Louisiana governor: College football in jeopardy in midst of budget crisis
Louisiana's governor said no college football in the state of Louisiana is a possibility this fall in the face of a budget crisis.
Louisiana is in the midst of a budget crisis that has the state projected to run its deficit from $940 million as it stands currently, to $2 billion in the coming fiscal year, beginning on July 1.
Governor John Bel Edwards spoke on the budget crisis on Thursday night and noted that the state university system is among the programs that is running out of money rapidly. Governor Edwards stated that the state's higher education system will need to cut $42 million off its budget by the end of the fiscal year.
"Even with additional revenue, higher education this year will need to cut $42 million," said Edwards. "This will be combined with a $28 million cut in TOPS scholarship funds
that the universities will have to absorb, resulting in the largest mid-year cut in Louisiana history. However, if there is no new revenue raised this year, higher education will face catastrophic cuts over the next 4 months. And that comes on the heels of the largest disinvestment in higher education in the nation over the last eight years."
He also warned, or threatened, that if the state legislature does not act and "choose a way to raise additional dollars" (meaning raise taxes), there would be catastrophic fallout for the state's publicly funded universities. He stated that LSU's main campus would run out of money by April 30, and a failure to raise funds would result in financial bankruptcy and the cancellation of classes.

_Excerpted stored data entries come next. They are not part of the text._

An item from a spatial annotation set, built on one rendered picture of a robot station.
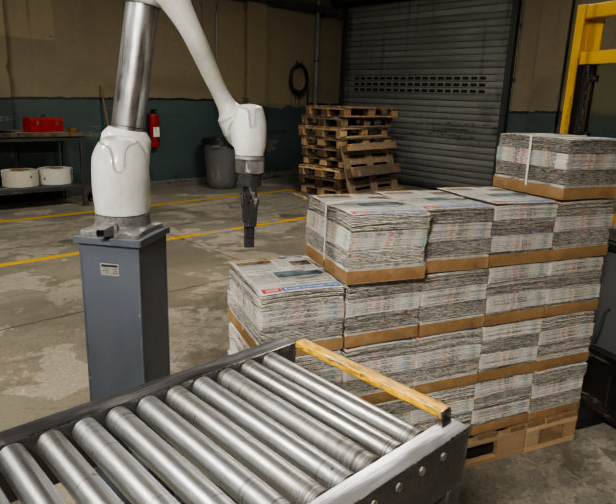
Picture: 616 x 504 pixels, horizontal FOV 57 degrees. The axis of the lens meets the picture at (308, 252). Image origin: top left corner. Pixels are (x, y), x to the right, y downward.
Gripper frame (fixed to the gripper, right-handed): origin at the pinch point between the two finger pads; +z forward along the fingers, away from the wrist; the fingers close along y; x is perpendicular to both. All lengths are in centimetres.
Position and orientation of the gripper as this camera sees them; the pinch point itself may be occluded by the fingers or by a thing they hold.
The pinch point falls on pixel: (249, 236)
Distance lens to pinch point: 185.4
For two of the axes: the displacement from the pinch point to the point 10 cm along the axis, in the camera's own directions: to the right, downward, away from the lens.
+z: -0.3, 9.6, 2.6
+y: -4.0, -2.5, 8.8
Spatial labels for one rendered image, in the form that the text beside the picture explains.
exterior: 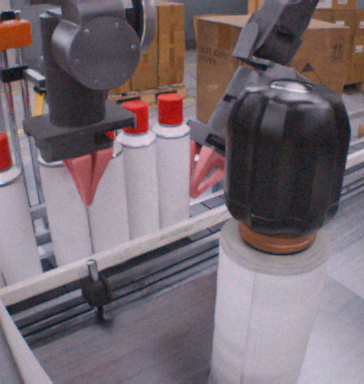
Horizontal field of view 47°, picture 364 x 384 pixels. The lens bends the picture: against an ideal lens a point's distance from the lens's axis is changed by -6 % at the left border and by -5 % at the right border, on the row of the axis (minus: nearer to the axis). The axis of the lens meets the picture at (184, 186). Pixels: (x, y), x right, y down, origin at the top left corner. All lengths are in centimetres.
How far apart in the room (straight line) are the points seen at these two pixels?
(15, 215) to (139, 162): 16
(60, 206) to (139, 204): 11
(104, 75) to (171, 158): 26
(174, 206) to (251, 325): 31
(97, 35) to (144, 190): 28
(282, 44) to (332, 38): 45
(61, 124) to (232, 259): 21
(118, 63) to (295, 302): 22
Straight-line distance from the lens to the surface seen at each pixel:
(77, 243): 56
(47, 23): 40
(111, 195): 54
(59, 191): 52
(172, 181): 59
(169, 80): 414
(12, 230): 52
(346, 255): 73
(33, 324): 57
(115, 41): 33
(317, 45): 106
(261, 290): 31
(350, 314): 55
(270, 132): 25
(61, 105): 42
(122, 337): 50
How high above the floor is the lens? 125
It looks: 29 degrees down
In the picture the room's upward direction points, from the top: straight up
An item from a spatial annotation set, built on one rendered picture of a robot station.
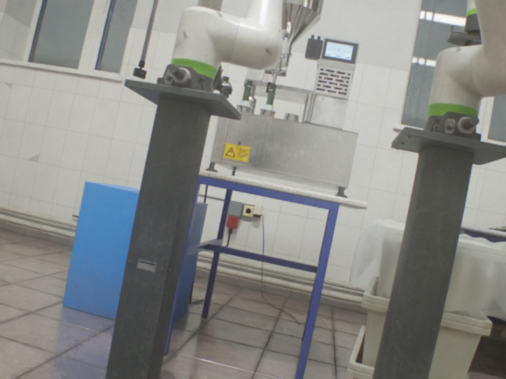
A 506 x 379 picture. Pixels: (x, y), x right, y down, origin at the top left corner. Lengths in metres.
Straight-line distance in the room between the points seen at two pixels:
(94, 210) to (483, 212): 2.68
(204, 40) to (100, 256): 1.32
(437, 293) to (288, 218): 2.49
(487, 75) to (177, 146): 0.78
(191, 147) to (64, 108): 3.05
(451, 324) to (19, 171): 3.64
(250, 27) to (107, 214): 1.28
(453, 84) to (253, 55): 0.52
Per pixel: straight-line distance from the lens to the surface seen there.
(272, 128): 2.05
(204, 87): 1.33
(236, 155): 2.05
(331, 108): 2.27
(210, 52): 1.35
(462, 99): 1.29
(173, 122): 1.31
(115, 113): 4.07
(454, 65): 1.30
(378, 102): 3.75
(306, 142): 2.03
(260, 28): 1.39
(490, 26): 1.21
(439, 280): 1.27
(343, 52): 2.33
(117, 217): 2.33
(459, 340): 1.63
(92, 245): 2.39
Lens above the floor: 0.70
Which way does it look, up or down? level
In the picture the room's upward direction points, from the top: 11 degrees clockwise
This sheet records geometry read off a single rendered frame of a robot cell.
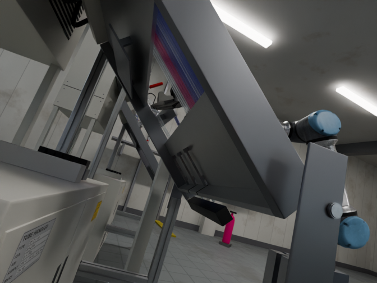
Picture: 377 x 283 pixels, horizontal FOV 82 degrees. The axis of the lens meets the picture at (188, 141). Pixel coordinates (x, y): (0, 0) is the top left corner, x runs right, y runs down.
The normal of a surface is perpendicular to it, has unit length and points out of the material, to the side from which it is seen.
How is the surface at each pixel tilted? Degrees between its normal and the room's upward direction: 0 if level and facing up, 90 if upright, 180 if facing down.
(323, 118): 83
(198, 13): 90
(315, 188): 90
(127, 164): 90
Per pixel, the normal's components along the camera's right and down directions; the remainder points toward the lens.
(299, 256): 0.22, -0.17
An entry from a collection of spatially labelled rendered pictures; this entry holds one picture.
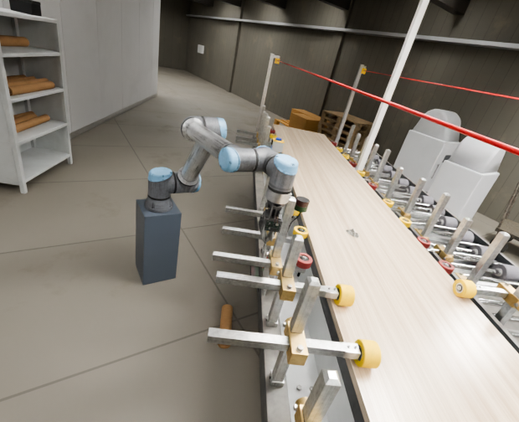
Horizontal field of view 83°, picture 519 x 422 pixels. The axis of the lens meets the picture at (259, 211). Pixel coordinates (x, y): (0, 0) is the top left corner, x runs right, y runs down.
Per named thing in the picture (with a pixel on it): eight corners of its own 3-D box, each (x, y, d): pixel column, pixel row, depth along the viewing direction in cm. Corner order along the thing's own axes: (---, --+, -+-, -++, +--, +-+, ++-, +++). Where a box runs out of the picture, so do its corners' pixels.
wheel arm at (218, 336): (206, 343, 85) (208, 335, 83) (208, 333, 88) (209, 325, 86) (368, 361, 91) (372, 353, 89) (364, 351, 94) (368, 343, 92)
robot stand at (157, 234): (142, 285, 221) (144, 217, 193) (135, 265, 238) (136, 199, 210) (175, 278, 234) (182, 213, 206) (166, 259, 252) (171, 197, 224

The cancellation of classes would mean student-athletes would be ineligible to play fall sports, and college football would cease in the state of Louisiana.
"As I mentioned earlier, if the legislature fails to act and we are forced to proceed with these cuts, the LSU Ag Center and parish extension offices in every parish, and Pennington Bio-medical Research Center will close by April 1 and the LSU main campus in Baton Rouge will run out of money after April 30, as will the Health Sciences Center in Shreveport and LSU Eunice," Edwards said. "There is no money left for payroll after those dates. The Southern University System, and University of Louisiana System, and the Louisiana Community and Technical College System are in the same boat: without legislators approving new revenue this special session, some campuses will be forced to declare financial bankruptcy, which would include massive layoffs and the cancellation of classes.
"If you are a student attending one of these universities, it means that you will receive a grade of incomplete, many students will not be able to graduate and student athletes across the state at those schools will be ineligible to play next semester. That means you can say farewell to college football next fall."
The Louisiana budget crisis has widespread consequences far more serious than merely the potential cancellation of college football, but that threat will, if nothing else, force many to take notice of the potential catastrophe facing the Louisiana state university system.
The governor proposed a one-penny increase of the state's sales tax (currently four cents) and an increase in taxes on alcohol and cigarettes as part of his budget stabilizing plan, as well as cuts to government hiring and spending.